Sydney Children's Hospital Network
Project Added:
2 November 2018
Last updated:
19 November 2018

Development After Infant Surgery Study


The Development After Infant Surgery (DAISy) study is the first of its kind in the world. It investigated neurodevelopmental outcomes in infants who had major surgery within the first 90 days of life.


To identify developmental differences between healthy infants and those who had major non-cardiac and cardiac surgery in the first 90 days of life.


  • Identifies developmental delays in infants following major surgery.
  • Improves the timeliness of targeted interventions and referrals.
  • Improves health outcomes and potentially prevents neurological disability.
  • Empowers parents and families to support their child’s health.
  • Improves collaborative partnerships with community health services.
  • Enhances multidisciplinary research collaborations internationally.
  • Improves productivity and efficiency in neonatal intensive care units.
  • Provides a rapid translation from research to clinical practice.

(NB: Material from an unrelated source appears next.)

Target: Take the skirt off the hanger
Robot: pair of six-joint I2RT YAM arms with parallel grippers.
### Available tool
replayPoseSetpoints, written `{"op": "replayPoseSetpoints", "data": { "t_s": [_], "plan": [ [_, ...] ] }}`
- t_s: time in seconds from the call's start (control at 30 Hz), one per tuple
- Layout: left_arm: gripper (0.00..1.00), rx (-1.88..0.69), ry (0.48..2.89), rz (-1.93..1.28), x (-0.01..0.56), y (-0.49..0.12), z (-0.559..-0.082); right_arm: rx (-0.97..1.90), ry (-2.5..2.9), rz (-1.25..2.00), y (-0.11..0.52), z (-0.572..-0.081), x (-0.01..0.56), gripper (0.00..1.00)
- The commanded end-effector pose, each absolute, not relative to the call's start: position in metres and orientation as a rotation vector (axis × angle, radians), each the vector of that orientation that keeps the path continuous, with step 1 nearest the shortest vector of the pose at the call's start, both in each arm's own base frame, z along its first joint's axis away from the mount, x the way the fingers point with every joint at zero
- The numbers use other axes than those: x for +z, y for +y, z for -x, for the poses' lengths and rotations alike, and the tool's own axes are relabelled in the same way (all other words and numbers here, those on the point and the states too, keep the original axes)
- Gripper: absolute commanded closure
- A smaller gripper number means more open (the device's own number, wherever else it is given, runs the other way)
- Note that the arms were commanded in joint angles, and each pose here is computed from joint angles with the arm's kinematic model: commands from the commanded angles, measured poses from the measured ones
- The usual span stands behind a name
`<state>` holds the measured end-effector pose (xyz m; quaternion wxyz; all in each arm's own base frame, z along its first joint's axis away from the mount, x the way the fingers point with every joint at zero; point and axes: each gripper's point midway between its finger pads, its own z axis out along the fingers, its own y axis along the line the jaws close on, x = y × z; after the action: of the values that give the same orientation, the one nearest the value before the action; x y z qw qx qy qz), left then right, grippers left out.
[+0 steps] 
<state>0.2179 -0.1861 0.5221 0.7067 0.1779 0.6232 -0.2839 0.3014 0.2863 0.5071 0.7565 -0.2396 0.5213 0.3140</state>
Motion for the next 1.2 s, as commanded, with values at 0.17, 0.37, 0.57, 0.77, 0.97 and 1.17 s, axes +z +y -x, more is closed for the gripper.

Parents of newborns who require major surgery often want to know how their baby’s long-term neurodevelopment will be affected and whether they will have a normal life. In these cases, early intervention has been shown to improve outcomes, both after surgery and later in life. The Grace Centre for Newborn Intensive Care received a number of requests from parents about their baby’s neurodevelopmental outcomes following major surgery and decided to conduct a research study to provide answers for these families and better outcomes for children.


The DAISy study was a prospective, large-scale longitudinal study involving 784 infants across NSW who had major cardiac and non-cardiac surgery within the first 90 days of life. Their developmental outcomes were assessed at one year of age and three years of age, using the Bayley scales of infant and toddler development (Third Edition). Results were then compared to a group of healthy children.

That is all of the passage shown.